The "Canals And The Era Of Water Transportation: Part I - Lancaster County's Beginning" Story

It was an ordinary day.  Pulled a book from the bookshelf that I hadn't used for quite some time titled Old Lancaster: Historic Pennsylvania Commonwealth written by Lancasterian Frederic Klein and illustrated by Charles X. Carlson. I have used this book from time to time while writing about the history of Lancaster and enjoy viewing the artwork of one of America's best artists.  I came upon a few pages that talked about the canal systems that connected Lancaster to the Susquehanna River and the advantages of commerce and trade that resulted from that canal.
A pen and ink drawing by Charles X. Carlson illustrating the
canal that ran from Reigart's Landing to the Safe Harbor.
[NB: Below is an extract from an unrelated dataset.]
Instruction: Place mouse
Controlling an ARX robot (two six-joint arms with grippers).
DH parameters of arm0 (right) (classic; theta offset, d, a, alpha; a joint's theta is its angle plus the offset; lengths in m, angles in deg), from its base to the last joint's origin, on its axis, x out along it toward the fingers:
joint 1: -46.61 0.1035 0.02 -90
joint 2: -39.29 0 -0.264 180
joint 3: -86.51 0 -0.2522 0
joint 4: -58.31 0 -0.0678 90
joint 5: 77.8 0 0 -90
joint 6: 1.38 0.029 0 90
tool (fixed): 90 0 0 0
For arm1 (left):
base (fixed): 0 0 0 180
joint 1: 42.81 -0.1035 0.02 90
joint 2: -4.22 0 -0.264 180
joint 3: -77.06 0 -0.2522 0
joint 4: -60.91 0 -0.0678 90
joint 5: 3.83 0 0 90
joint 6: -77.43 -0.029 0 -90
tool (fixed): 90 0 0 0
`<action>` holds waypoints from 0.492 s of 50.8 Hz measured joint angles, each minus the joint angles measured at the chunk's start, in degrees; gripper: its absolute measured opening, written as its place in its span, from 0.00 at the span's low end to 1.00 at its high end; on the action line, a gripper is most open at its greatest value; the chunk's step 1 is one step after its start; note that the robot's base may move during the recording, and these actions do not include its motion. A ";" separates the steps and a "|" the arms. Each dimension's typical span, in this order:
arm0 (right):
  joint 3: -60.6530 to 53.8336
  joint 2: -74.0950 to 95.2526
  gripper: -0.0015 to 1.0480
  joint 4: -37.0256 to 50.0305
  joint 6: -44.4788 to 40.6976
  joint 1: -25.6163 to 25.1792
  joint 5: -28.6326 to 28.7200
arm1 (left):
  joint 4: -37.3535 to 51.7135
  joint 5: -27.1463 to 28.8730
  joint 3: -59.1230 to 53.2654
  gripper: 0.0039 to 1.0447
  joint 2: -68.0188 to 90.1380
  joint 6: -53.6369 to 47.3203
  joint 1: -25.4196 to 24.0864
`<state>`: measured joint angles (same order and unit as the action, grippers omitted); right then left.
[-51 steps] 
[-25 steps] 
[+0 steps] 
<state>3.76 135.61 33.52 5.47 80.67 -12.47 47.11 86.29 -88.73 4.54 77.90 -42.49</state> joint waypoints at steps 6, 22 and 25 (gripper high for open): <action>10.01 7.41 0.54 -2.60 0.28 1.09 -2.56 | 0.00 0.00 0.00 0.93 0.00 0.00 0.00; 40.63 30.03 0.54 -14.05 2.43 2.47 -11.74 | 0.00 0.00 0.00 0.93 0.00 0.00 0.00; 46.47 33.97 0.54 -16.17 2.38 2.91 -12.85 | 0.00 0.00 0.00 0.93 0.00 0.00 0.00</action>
In 1825 the Conestoga Navigation Company completed a seventeen-mile long canal with six locks that connected the Conestoga Creek (later called the Conestoga River) from Reigart's Landing, which was located at the foot of East King Street, to Safe Harbor on the Susquehanna River.  It was felt that this canal would give Lancaster all the advantages of a seaport town and carry freight, coal, lumber and grain faster and more efficiently than the Conestoga Wagons that were currently being used.  The "Edward Coleman" made the first trip down the canal in 1825.  I'm sure their were many in attendance as it made it's way from what is now called Bridgeport to the mighty Susquehanna.  But, the canal suffered quite a few problems and setbacks.  Spring floods seemed to be a constant threat to the few dams along the canal and the cost of maintaining the canal caused change in ownership from time to time.  Then in 1837 the "Lancaster and Susquehanna Slackwater Navigation Company" opened their new operation with a gala cruise down the canal.  The cruise included a band, banquet and toast after toast along the way.  The canal was in operation from 1826 to 1865 and remnants of a few of the dams along the canal still remain as well as one of the nine lock-dam combinations which is located in the Conestoga River Park at Safe Harbor. A year after the Lancaster to Safe Harbor was completed, the Pennsylvania state legislature approved $300,000 for constructing a canal along the Susquehanna's eastern shore to bypass rapids and shallows and make the river navigable throughout the length of the canal.  Six years later the Pennsylvania Canal was begun and a year after that, in 1833, it opened to traffic.  It started in Columbia, Pennsylvania, which is slightly more than 20 miles west of Lancaster, PA, and stretched 40 miles north to the junction of the Juniata River.  In 1836 another canal was begun that was to run from Wrightsville, Pennsylvania, a small town directly across the Susquehanna River from Columbia, PA to Havre de Grace, Maryland.  That canal opened in 1839 and the 45 mile canal completed the journey from the Chesapeake Bay to the Juniata River along the Susquehanna River.  Tomorrow I will post postcard pictures as well as photographs that I have found or taken that will show you what the Havre de Grace to Juniata River canal looked like.  It was another extraordinary day in the life of an ordinary guy.